"Lo que esta para ti, nadie te lo puede quitar"
Thank you to Rosybell and Rosa Maria for sharing their stories today.
I received my lupus diagnosis at the age of 21, right around the time I was getting ready to start a new job in Italy. After college, I had plans of becoming a U.S. Diplomat but my dreams of traveling the world were crushed in a single doctor’s visit. Having Lupus meant I could no longer become a diplomat and would have to do a complete 180 with my lifestyle. I vividly remember my mother telling me “lo que esta para ti, nadie te lo puede quitar” after hearing about my diagnosis. I was furious to hear her say “what is meant to be will be” because my diagnosis meant I could no longer pursue my dreams and would instead have to face the unknown. What I failed to realize in my moment of anger, was that I have never known a life without Lupus. And if there is anyone in this world that could offer me guidance in that single moment, it was my mother.
My mom, Rosa, was diagnosed with Lupus Nephritis at the age of 30. Her pregnancy with me was the onset of her Lupus. In addition to facing serious complications during her pregnancy, Lupus was not well understood nor well researched in the early 90s. In the Latinx community, she was written off as having a death sentence. In the medical community, she was administered cancer-related drugs in the hopes that they could slow down her body’s attack on itself. Through her constant battle with Lupus, my mother was the first person to inspire me to use my voice to advocate for the well-being of others.
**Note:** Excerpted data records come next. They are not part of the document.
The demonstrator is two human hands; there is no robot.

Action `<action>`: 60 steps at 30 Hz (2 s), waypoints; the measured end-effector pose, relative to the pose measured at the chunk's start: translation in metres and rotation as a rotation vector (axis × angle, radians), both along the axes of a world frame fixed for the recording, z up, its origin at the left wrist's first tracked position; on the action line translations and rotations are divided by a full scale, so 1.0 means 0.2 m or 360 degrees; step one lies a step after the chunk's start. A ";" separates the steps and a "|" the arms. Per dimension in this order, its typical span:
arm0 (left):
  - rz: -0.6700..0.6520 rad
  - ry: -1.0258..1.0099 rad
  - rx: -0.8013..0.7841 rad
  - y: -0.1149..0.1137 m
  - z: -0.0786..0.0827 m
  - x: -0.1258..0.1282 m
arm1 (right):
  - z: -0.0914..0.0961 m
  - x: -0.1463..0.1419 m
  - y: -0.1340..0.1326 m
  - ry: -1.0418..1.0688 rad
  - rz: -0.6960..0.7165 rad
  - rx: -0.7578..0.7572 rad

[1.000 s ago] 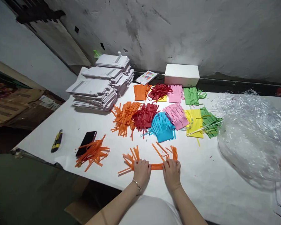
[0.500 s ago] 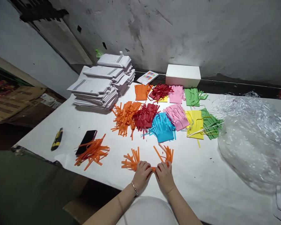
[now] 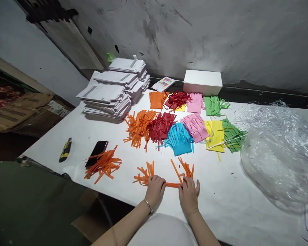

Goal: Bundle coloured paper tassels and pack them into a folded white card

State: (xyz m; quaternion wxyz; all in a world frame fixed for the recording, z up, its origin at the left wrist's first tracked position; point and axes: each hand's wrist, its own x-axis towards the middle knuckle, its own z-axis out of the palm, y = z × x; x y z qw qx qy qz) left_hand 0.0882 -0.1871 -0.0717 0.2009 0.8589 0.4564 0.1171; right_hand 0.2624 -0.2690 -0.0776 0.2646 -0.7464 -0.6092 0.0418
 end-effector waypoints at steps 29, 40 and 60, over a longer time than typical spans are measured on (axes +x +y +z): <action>-0.0159 -0.0052 0.0086 0.04 -0.02 -0.02 | -0.10 -0.08 0.15 -0.0132 0.0520 0.0130; -0.0078 -0.0025 0.0052 0.03 -0.03 -0.04 | -0.08 0.00 0.08 -0.0054 0.0340 0.0043; -0.0619 0.0123 -0.0251 0.15 -0.02 0.03 | -0.10 -0.06 0.08 -0.0194 0.0420 0.0219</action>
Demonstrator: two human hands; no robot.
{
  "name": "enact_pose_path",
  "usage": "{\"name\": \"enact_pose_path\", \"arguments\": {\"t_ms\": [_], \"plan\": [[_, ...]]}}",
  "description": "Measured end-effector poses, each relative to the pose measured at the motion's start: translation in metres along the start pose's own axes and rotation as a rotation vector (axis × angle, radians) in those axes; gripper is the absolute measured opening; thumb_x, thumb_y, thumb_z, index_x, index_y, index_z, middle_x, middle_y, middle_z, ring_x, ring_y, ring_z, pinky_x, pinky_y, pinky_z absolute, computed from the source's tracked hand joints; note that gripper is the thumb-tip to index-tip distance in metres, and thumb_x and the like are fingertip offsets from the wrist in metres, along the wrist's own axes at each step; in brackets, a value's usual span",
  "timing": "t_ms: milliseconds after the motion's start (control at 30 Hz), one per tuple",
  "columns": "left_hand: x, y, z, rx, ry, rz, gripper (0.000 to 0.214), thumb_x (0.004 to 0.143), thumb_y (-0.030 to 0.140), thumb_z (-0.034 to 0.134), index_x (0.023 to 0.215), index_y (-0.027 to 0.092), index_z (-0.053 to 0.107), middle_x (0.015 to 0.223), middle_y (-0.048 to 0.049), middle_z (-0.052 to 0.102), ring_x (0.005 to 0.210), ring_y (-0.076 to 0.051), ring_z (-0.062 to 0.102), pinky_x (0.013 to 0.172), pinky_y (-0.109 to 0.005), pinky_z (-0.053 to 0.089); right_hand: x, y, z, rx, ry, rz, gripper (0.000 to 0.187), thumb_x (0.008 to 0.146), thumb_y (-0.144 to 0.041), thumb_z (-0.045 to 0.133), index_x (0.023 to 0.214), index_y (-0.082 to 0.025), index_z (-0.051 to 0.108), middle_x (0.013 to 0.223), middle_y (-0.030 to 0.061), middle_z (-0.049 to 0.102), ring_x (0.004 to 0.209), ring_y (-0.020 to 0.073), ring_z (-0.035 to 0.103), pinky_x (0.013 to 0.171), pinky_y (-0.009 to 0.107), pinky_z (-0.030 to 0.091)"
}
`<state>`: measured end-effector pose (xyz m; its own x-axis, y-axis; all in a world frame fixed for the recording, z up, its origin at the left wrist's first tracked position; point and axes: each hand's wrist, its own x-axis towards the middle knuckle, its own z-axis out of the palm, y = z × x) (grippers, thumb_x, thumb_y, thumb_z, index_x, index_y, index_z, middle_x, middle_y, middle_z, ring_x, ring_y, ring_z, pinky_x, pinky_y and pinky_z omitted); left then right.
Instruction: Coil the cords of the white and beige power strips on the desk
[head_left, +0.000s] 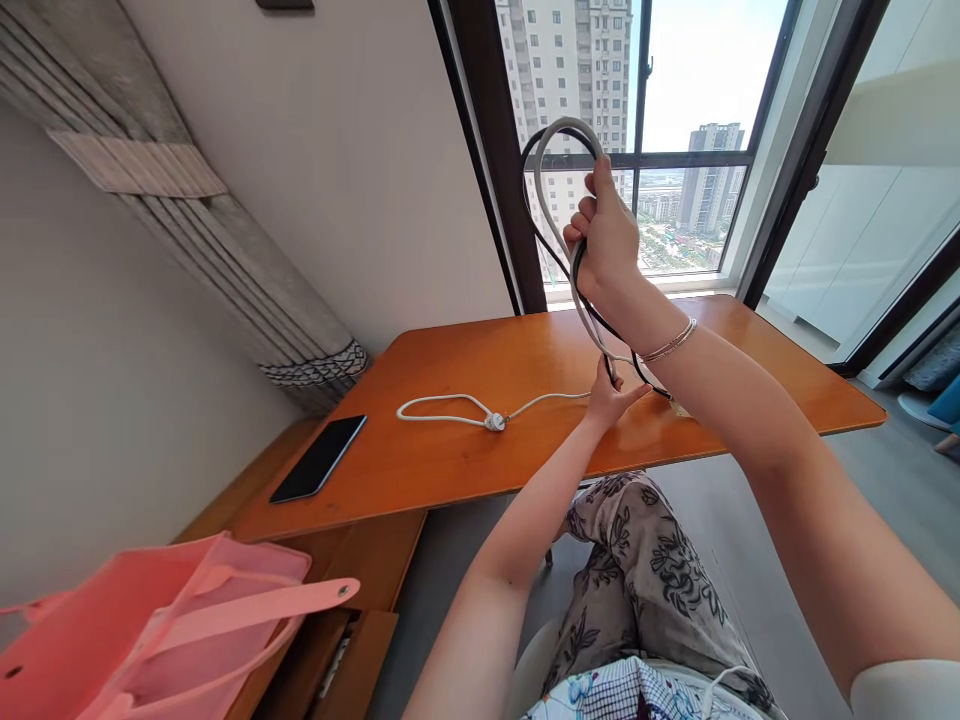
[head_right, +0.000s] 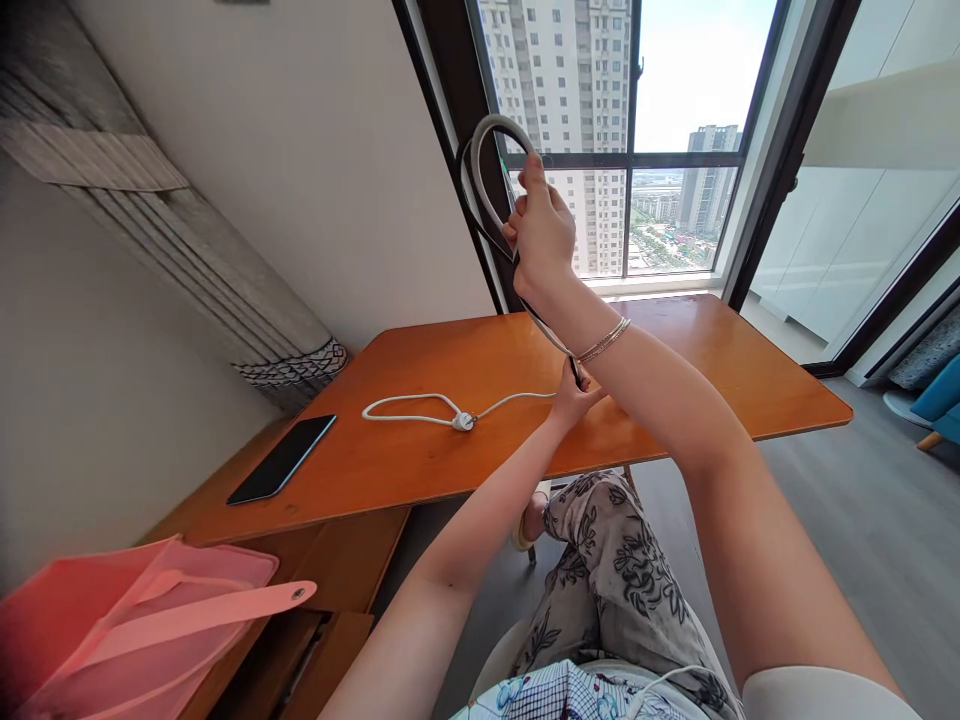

After researching volunteer opportunities, I participated and fundraised for my first Lupus Loop in 2016. Creating my team meant more than just reaching out to family and friends to donate money and spend a day walking with me. It meant educating them about the effects of Lupus and advocating for increased awareness and funding for research. It meant giving my mother the opportunity to connect with individuals who share a sense of community and who actively choose to honor the difficult realities of living with Lupus.
The more I engaged in advocacy, informally and formally, the more I realized that knowledge about Lupus was limited in the Latinx community. Through the Philadelphia Tri State chapter, I have had the opportunity to attend the virtual 2020 National Lupus Advocacy Summit where I connected with advocates across the country. I also participated in my local support group and volunteered on several planning committees, including the Lupus Loop Annual Walk and the Latinx/Hispanic focus group.
The “chronic” part of a chronic illness means I will bear the burden of Lupus for the rest of my life. However, chronic can also mean persistent. I choose to be persistent in advocating for myself, for my mother, and for all the people, especially young women of color, who are affected by Lupus. Lupus has helped me realize was that I didn’t need to be a diplomat to make a difference. Lupus presented me with so many obstacles, but it also gifted me so much more. I now have a national network of supportive individuals who are equally committed to this cause and a platform to continue raising awareness about what it means to live with Lupus and advocating for continued research and resources in communities most afflicted by Lupus.